**Problem to work on**. Reproduce the listing that follows so that each line matches the original exactly.

Start of Given information

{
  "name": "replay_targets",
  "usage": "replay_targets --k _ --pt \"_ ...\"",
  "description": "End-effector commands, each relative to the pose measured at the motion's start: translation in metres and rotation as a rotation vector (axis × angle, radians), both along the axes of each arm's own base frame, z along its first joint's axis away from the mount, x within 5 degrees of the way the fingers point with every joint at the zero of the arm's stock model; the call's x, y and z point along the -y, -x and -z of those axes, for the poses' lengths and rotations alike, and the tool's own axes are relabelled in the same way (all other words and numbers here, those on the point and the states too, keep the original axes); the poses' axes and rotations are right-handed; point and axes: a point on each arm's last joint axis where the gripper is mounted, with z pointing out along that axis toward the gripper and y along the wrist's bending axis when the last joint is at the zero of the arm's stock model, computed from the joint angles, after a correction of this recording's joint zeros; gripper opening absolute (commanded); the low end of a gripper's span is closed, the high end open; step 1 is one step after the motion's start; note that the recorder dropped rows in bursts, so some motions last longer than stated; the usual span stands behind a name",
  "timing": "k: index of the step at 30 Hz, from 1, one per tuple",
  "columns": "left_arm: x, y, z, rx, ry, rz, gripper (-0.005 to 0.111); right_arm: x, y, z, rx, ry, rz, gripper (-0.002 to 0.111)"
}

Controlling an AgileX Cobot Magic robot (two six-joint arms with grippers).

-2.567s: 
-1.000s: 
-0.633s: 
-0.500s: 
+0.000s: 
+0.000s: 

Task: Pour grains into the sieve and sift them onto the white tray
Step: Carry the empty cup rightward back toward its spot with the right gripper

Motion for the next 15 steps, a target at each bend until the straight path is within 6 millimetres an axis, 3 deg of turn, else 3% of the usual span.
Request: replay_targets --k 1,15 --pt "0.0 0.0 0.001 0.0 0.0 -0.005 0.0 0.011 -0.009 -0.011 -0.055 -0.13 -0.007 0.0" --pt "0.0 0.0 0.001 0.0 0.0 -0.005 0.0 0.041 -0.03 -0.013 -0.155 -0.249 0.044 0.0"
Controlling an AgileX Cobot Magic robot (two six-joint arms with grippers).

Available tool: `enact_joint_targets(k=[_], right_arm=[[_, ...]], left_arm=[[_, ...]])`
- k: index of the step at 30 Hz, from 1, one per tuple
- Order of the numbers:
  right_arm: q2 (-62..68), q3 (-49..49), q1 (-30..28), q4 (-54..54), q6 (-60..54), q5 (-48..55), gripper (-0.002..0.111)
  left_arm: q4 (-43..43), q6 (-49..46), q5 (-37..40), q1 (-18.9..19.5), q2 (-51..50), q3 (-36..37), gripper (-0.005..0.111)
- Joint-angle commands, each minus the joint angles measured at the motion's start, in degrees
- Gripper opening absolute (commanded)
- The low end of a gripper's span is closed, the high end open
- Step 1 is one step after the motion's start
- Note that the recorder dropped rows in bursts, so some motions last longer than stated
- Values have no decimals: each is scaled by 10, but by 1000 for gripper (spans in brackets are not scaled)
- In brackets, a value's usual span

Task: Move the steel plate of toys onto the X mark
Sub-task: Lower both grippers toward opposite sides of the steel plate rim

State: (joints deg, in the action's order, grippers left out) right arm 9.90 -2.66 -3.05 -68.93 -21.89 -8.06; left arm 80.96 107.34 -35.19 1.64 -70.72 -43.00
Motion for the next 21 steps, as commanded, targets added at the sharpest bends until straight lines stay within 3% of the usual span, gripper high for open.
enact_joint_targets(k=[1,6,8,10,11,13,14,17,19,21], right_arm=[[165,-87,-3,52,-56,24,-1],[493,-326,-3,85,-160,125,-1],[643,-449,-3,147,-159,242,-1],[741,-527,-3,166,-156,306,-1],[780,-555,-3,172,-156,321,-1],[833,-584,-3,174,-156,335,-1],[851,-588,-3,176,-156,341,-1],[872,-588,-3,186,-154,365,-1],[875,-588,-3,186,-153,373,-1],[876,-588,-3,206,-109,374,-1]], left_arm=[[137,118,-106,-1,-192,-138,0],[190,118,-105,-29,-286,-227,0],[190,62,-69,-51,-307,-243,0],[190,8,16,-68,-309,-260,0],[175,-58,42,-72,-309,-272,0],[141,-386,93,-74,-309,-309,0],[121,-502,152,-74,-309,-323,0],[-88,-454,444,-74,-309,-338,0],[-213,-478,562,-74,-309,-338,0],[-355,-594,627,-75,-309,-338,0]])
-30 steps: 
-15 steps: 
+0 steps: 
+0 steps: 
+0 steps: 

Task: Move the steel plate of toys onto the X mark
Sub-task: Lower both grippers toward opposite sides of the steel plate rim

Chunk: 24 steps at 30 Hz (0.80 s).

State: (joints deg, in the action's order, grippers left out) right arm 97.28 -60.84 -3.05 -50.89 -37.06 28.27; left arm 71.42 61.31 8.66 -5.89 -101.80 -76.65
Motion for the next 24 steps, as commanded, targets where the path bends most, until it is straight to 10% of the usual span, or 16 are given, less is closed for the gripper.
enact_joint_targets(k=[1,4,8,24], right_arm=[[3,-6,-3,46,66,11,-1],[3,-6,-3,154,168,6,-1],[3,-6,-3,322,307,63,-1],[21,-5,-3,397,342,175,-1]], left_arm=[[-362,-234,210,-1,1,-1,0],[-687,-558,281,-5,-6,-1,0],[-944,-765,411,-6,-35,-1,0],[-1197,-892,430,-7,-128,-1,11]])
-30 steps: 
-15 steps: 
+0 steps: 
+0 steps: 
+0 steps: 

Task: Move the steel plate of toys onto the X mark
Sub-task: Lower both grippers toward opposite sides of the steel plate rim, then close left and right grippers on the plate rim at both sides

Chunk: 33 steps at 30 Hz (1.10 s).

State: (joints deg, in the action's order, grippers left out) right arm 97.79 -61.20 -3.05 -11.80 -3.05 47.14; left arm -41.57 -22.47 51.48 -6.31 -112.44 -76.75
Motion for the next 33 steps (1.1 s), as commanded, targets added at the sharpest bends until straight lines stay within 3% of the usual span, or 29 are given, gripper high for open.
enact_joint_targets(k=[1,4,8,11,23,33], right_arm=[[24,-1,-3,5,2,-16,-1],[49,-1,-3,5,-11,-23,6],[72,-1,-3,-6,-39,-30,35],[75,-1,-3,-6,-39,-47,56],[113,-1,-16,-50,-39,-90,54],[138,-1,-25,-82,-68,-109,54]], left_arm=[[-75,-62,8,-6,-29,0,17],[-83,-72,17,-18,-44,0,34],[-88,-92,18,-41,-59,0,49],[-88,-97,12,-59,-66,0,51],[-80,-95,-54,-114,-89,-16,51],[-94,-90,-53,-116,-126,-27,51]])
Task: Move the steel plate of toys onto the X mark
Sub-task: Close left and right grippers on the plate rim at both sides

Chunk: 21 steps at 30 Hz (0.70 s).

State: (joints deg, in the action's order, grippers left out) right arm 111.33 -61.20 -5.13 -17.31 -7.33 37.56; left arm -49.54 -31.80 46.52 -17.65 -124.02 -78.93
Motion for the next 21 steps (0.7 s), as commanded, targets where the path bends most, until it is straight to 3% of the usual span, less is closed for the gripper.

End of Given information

**Answer below**.
{
  "name": "replay_targets",
  "usage": "replay_targets --k _ --pt \"_ ...\"",
  "description": "End-effector commands, each relative to the pose measured at the motion's start: translation in metres and rotation as a rotation vector (axis × angle, radians), both along the axes of each arm's own base frame, z along its first joint's axis away from the mount, x within 5 degrees of the way the fingers point with every joint at the zero of the arm's stock model; the call's x, y and z point along the -y, -x and -z of those axes, for the poses' lengths and rotations alike, and the tool's own axes are relabelled in the same way (all other words and numbers here, those on the point and the states too, keep the original axes); the poses' axes and rotations are right-handed; point and axes: a point on each arm's last joint axis where the gripper is mounted, with z pointing out along that axis toward the gripper and y along the wrist's bending axis when the last joint is at the zero of the arm's stock model, computed from the joint angles, after a correction of this recording's joint zeros; gripper opening absolute (commanded); the low end of a gripper's span is closed, the high end open; step 1 is one step after the motion's start; note that the recorder dropped rows in bursts, so some motions last longer than stated; the usual span stands behind a name",
  "timing": "k: index of the step at 30 Hz, from 1, one per tuple",
  "columns": "left_arm: x, y, z, rx, ry, rz, gripper (-0.005 to 0.111); right_arm: x, y, z, rx, ry, rz, gripper (-0.002 to 0.111)"
}

Controlling an AgileX Cobot Magic robot (two six-joint arms with grippers).

-2.567s: 
-1.000s: 
-0.633s: 
-0.500s: 
+0.000s: 
+0.000s: 

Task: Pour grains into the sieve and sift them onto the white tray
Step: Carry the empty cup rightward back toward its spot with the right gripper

Motion for the next 15 steps, a target at each bend until the straight path is within 6 millimetres an axis, 3 deg of turn, else 3% of the usual span.
Request: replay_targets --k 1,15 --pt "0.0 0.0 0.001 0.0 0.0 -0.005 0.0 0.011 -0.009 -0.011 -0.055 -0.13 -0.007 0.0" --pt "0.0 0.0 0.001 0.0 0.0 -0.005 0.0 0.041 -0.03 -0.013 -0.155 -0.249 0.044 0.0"
Controlling an AgileX Cobot Magic robot (two six-joint arms with grippers).

Available tool: `enact_joint_targets(k=[_], right_arm=[[_, ...]], left_arm=[[_, ...]])`
- k: index of the step at 30 Hz, from 1, one per tuple
- Order of the numbers:
  right_arm: q2 (-62..68), q3 (-49..49), q1 (-30..28), q4 (-54..54), q6 (-60..54), q5 (-48..55), gripper (-0.002..0.111)
  left_arm: q4 (-43..43), q6 (-49..46), q5 (-37..40), q1 (-18.9..19.5), q2 (-51..50), q3 (-36..37), gripper (-0.005..0.111)
- Joint-angle commands, each minus the joint angles measured at the motion's start, in degrees
- Gripper opening absolute (commanded)
- The low end of a gripper's span is closed, the high end open
- Step 1 is one step after the motion's start
- Note that the recorder dropped rows in bursts, so some motions last longer than stated
- Values have no decimals: each is scaled by 10, but by 1000 for gripper (spans in brackets are not scaled)
- In brackets, a value's usual span

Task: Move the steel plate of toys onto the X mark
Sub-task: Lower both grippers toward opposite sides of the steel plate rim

State: (joints deg, in the action's order, grippers left out) right arm 9.90 -2.66 -3.05 -68.93 -21.89 -8.06; left arm 80.96 107.34 -35.19 1.64 -70.72 -43.00
Motion for the next 21 steps, as commanded, targets added at the sharpest bends until straight lines stay within 3% of the usual span, gripper high for open.
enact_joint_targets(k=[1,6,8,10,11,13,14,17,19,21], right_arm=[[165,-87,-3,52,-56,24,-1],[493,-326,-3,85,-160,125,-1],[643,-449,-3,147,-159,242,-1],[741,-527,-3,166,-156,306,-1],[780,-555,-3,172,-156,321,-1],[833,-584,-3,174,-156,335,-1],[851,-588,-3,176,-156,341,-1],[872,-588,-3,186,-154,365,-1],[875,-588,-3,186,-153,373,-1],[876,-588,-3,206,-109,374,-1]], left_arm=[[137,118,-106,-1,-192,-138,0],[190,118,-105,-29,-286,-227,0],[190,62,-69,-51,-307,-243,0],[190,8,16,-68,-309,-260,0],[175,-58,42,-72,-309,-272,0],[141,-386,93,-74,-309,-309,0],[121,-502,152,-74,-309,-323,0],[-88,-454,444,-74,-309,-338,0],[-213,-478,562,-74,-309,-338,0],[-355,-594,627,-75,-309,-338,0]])
-30 steps: 
-15 steps: 
+0 steps: 
+0 steps: 
+0 steps: 

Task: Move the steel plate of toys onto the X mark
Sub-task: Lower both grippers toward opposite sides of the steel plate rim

Chunk: 24 steps at 30 Hz (0.80 s).

State: (joints deg, in the action's order, grippers left out) right arm 97.28 -60.84 -3.05 -50.89 -37.06 28.27; left arm 71.42 61.31 8.66 -5.89 -101.80 -76.65
Motion for the next 24 steps, as commanded, targets where the path bends most, until it is straight to 10% of the usual span, or 16 are given, less is closed for the gripper.
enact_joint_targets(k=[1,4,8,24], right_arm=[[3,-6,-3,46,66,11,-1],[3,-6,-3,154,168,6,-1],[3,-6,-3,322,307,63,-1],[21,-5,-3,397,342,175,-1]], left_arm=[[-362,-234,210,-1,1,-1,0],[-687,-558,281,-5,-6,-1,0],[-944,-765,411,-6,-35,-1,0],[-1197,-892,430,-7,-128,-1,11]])
-30 steps: 
-15 steps: 
+0 steps: 
+0 steps: 
+0 steps: 

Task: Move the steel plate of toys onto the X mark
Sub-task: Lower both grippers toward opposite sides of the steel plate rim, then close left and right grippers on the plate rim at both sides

Chunk: 33 steps at 30 Hz (1.10 s).

State: (joints deg, in the action's order, grippers left out) right arm 97.79 -61.20 -3.05 -11.80 -3.05 47.14; left arm -41.57 -22.47 51.48 -6.31 -112.44 -76.75
Motion for the next 33 steps (1.1 s), as commanded, targets added at the sharpest bends until straight lines stay within 3% of the usual span, or 29 are given, gripper high for open.
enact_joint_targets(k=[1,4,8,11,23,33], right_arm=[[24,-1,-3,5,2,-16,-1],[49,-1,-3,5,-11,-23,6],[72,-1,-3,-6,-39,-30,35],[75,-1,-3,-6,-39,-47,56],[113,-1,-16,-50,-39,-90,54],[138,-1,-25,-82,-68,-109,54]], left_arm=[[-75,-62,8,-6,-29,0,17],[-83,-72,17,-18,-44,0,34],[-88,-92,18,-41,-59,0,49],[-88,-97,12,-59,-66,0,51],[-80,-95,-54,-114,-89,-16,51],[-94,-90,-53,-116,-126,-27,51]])
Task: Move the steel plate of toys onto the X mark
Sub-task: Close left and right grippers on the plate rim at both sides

Chunk: 21 steps at 30 Hz (0.70 s).

State: (joints deg, in the action's order, grippers left out) right arm 111.33 -61.20 -5.13 -17.31 -7.33 37.56; left arm -49.54 -31.80 46.52 -17.65 -124.02 -78.93
Motion for the next 21 steps (0.7 s), as commanded, targets where the path bends most, until it is straight to 3% of the usual span, less is closed for the gripper.

The response to this exercise is now complete.